## What is required
Check each line below for the word "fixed". How many have it? Answer with the number only.

## Information supplied
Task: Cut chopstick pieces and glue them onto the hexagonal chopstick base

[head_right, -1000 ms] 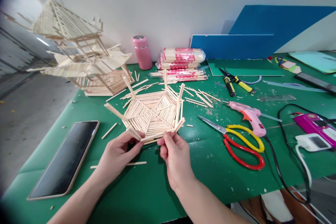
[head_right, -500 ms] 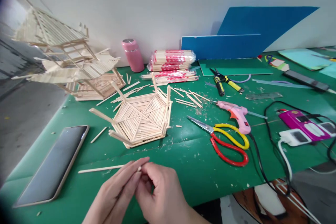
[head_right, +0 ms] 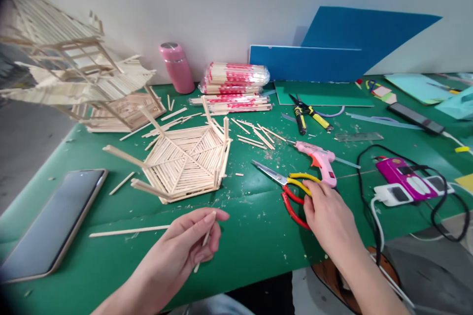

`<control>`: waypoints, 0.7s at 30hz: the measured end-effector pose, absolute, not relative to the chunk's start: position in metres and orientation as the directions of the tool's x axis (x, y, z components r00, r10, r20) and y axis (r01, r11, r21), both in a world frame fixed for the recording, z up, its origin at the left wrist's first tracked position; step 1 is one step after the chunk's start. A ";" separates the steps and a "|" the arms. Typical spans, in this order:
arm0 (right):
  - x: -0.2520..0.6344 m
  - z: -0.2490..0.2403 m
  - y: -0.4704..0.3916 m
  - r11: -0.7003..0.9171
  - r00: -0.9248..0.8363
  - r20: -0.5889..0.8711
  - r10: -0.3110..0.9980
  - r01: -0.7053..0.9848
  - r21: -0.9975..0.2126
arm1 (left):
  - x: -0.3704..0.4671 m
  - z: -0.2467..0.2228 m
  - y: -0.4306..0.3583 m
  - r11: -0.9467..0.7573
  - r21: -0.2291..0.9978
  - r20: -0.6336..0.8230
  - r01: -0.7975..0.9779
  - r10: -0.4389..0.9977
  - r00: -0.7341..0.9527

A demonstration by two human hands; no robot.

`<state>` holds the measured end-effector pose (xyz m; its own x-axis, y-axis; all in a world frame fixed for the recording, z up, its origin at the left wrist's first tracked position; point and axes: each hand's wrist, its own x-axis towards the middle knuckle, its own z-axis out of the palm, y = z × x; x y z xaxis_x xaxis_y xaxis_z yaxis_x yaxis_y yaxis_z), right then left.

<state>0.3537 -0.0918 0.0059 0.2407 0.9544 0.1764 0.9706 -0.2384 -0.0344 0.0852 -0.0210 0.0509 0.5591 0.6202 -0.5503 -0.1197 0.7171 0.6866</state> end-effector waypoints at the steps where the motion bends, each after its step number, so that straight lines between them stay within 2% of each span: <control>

## Written solution
2